Records from a data source:
# # # # # # #

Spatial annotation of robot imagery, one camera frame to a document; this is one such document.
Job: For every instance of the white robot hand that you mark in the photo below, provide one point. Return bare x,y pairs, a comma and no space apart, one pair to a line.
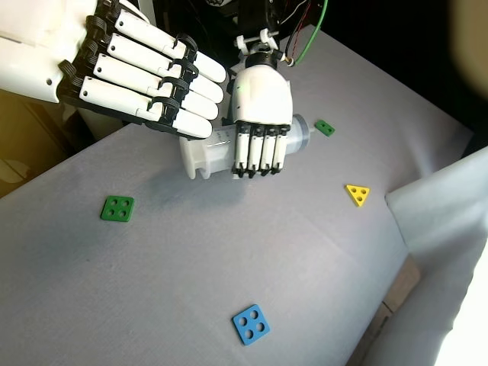
126,57
263,95

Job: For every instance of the large clear plastic syringe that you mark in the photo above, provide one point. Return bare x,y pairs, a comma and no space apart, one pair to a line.
213,152

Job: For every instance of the small green two-hole block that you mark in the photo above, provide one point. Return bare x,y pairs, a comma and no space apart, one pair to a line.
331,132

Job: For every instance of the yellow triangle three-hole block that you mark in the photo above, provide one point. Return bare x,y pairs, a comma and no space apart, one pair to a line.
359,193

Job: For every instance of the green square four-hole block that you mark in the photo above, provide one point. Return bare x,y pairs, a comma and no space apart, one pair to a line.
117,207

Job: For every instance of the grey table cloth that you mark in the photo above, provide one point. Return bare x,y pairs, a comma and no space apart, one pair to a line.
190,286

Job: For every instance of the beige blurred object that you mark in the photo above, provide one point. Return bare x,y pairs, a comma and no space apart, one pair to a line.
472,38

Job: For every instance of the white draped fabric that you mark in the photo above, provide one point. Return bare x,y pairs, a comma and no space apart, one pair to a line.
438,228

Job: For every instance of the blue square four-hole block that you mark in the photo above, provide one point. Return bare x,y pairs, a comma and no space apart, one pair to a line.
251,324

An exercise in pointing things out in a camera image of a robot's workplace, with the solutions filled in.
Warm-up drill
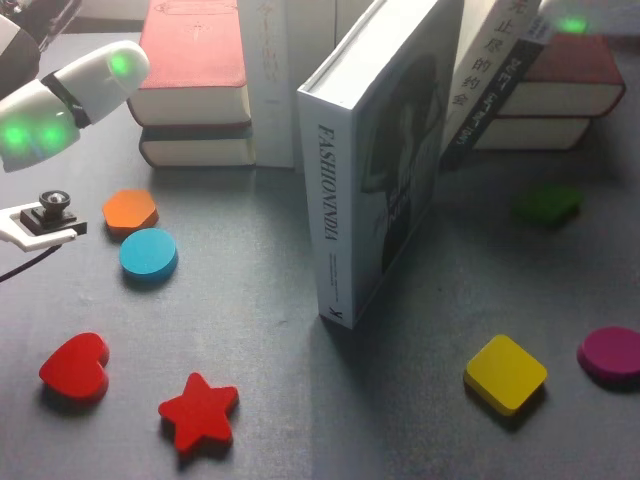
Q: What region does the white Fashionindia book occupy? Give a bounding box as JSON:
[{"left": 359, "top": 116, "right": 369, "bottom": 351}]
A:
[{"left": 296, "top": 0, "right": 466, "bottom": 331}]

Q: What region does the grey table cloth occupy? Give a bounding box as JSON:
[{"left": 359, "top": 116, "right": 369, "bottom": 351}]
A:
[{"left": 0, "top": 19, "right": 640, "bottom": 480}]

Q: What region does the dark hardcover book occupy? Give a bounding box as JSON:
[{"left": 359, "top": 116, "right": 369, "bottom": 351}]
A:
[
  {"left": 472, "top": 113, "right": 599, "bottom": 151},
  {"left": 138, "top": 122, "right": 259, "bottom": 169}
]

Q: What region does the white book with faint print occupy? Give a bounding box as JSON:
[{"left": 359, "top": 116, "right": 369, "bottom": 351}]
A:
[{"left": 238, "top": 0, "right": 297, "bottom": 169}]

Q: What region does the blue round block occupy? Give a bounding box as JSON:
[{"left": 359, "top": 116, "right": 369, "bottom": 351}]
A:
[{"left": 118, "top": 227, "right": 180, "bottom": 290}]

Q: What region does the orange hexagon block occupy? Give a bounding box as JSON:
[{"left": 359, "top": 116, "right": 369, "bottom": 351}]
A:
[{"left": 101, "top": 188, "right": 160, "bottom": 240}]

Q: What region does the red star block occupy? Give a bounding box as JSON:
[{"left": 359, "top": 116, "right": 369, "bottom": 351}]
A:
[{"left": 157, "top": 371, "right": 240, "bottom": 459}]

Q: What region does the yellow square block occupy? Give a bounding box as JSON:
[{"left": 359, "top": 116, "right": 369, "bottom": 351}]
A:
[{"left": 463, "top": 333, "right": 549, "bottom": 419}]

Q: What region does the red hardcover book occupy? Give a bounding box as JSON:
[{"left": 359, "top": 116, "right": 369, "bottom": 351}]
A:
[
  {"left": 127, "top": 0, "right": 251, "bottom": 128},
  {"left": 492, "top": 32, "right": 627, "bottom": 119}
]

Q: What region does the green square block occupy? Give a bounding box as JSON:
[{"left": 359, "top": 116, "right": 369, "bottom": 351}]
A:
[{"left": 509, "top": 182, "right": 585, "bottom": 230}]

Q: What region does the black and white spine book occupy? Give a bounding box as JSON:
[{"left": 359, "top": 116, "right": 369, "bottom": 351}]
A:
[{"left": 439, "top": 13, "right": 557, "bottom": 172}]

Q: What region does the grey book with Chinese title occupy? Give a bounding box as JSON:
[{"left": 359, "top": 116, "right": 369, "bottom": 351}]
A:
[{"left": 438, "top": 0, "right": 544, "bottom": 161}]

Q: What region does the red heart block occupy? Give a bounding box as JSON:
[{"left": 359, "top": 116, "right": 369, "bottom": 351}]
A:
[{"left": 38, "top": 331, "right": 112, "bottom": 405}]

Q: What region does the purple oval block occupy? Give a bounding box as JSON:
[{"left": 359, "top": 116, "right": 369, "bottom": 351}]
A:
[{"left": 576, "top": 326, "right": 640, "bottom": 393}]

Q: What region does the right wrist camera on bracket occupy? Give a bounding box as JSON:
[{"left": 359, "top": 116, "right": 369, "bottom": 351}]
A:
[{"left": 0, "top": 188, "right": 89, "bottom": 251}]

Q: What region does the black camera cable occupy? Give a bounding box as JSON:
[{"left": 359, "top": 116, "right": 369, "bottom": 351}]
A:
[{"left": 0, "top": 234, "right": 79, "bottom": 282}]

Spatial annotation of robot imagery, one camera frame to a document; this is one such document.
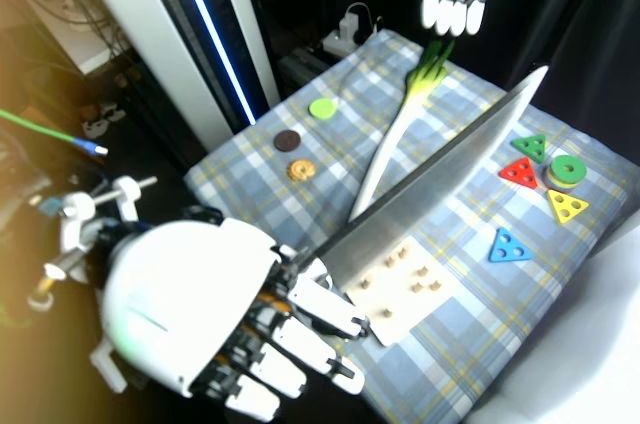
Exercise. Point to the large steel kitchen knife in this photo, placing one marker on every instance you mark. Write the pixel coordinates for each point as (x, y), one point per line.
(425, 184)

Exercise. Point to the white green leek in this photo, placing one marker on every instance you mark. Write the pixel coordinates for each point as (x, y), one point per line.
(395, 134)

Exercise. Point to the wooden peg board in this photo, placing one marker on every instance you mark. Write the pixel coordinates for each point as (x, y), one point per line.
(400, 306)

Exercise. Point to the white plug adapter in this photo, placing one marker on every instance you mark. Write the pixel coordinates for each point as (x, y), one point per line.
(349, 26)

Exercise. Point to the black curtain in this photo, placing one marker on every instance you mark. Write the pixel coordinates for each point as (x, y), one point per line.
(575, 9)

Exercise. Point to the white power strip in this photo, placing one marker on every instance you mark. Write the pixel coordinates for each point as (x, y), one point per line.
(335, 44)

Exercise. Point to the swirled butter cookie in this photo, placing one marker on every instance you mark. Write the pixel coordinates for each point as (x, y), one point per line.
(301, 170)

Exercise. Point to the grey aluminium profile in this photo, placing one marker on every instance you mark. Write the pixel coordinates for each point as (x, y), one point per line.
(300, 66)

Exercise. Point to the green wooden triangle block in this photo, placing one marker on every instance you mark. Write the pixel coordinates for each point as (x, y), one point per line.
(530, 146)

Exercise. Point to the green sandwich cookie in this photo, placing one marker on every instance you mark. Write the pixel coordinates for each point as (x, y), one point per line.
(322, 109)

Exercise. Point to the chocolate sandwich cookie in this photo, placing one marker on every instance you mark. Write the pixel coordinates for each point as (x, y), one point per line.
(287, 140)

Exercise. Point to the red wooden triangle block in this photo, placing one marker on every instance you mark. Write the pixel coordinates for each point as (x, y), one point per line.
(517, 175)

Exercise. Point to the yellow wooden triangle block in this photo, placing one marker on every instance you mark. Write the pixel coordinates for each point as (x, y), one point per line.
(565, 209)

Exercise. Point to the white column with blue stripe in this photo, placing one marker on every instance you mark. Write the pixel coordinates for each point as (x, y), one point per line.
(150, 34)

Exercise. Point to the blue wooden triangle block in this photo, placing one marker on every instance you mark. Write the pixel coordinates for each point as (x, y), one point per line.
(507, 250)

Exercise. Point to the blue plaid tablecloth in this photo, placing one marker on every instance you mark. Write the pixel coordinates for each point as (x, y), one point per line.
(450, 369)

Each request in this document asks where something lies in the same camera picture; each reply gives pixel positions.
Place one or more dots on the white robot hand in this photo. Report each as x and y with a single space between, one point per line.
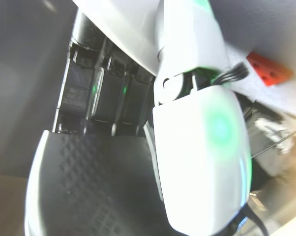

# # # # # # #

* _To do_
Only the lines of the data holding the string "hardcover" are wanted; copy each of them.

* _Task solution_
Q: What region does the dark hardcover book occupy? Give a bounding box as JSON:
Q: What region does the red hardcover book occupy? Give a bounding box as JSON:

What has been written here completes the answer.